FIG 2.

SERINC5^−/− mice have lower levels of mSERINC5 and retain normal populations of leukocytes. (A) Schematic of the SERINC5 allele in the SERINC5^−/− mice. Two guide RNAs (gRNAs) were used to target exons 1 and 2. The genomic fragment between the two gRNAs was excised using CRISPR/Cas9 technology, resulting in the abrogation of the SERINC5 gene. Locations of the SERINC5 primers used for RT-PCR analysis are indicated by the “F” and “R” purple arrows. (B) Fold change of SERINC5 expression in the SERINC5^−/− and SERINC5^+/− mice relative to C57BL/6 mice.
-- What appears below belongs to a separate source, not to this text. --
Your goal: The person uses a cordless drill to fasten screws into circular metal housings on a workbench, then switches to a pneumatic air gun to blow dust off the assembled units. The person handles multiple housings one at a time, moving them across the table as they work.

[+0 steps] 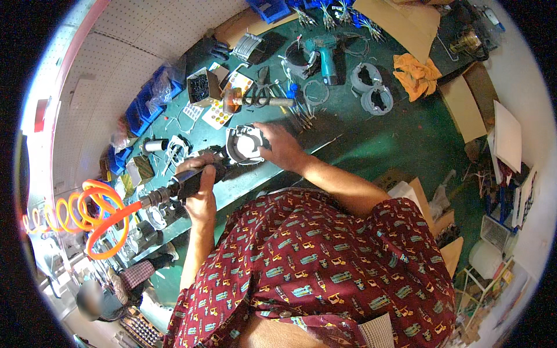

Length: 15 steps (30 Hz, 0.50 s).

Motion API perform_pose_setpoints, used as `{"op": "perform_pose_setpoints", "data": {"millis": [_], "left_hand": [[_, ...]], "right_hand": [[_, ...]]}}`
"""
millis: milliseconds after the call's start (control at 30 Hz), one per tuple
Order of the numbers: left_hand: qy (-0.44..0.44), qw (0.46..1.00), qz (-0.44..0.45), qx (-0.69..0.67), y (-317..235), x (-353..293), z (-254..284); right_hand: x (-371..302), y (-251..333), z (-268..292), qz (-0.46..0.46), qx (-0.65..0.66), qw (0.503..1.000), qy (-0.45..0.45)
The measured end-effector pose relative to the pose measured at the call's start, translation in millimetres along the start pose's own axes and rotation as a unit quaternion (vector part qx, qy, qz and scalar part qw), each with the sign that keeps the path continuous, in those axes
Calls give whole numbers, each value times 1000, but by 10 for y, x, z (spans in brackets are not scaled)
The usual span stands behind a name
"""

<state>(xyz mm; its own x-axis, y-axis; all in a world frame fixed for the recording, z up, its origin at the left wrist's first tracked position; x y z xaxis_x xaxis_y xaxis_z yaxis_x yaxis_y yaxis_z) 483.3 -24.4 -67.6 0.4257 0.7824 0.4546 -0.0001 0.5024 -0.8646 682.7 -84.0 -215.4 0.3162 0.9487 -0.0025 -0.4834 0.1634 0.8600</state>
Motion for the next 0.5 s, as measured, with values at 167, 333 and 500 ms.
{"op": "perform_pose_setpoints", "data": {"millis": [167, 333, 500], "left_hand": [[1, 1000, -4, -15, -114, 95, -34], [-78, 994, -71, -17, -7, 197, 59], [-124, 991, -48, -20, 120, 200, 138]], "right_hand": [[1, -52, 34, -26, 21, 999, 3], [-16, -66, 77, 4, 16, 1000, -3], [-17, -87, 45, -32, -9, 999, 10]]}}
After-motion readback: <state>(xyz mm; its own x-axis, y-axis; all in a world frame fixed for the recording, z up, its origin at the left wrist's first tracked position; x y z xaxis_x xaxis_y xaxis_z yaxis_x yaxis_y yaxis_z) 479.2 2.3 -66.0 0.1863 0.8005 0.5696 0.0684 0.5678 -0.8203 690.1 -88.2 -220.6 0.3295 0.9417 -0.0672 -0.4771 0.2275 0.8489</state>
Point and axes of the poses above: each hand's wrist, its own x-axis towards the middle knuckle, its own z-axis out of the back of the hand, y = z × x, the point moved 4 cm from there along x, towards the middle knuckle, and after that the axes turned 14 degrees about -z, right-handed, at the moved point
SERINC5 RNA levels in the SERINC5^−/− mice (n = 5), SERINC5^+/− mice (n = 6), and C57BL/6 mice (n = 6) were determined by RT-qPCR and normalized to β-actin. (C) PBMCs from 4 C57BL/6 mice and 6 SERINC5^−/− mice were stained with anti-CD45R/B220 (B cells), anti-CD3 (T cells), anti-F4/80 (Macrophages), and anti-CD11c (Dendritic cells) antibodies and subjected to FACS analysis. Values are presented as means ± SD. There were no significant differences in the percentages of T cells, B cells, macrophages, and dendritic cells among the C57BL/6 and SERINC5^−/− mice. For the data shown in panel B, statistical significance was determined by one-way ANOVA and Tukey’s test; for the data shown in panel C, statistical significance was determined by an unpaired t test, **, P < 0.01; ****, P < 0.0001. S5, SERINC5; BL/6, C57BL/6.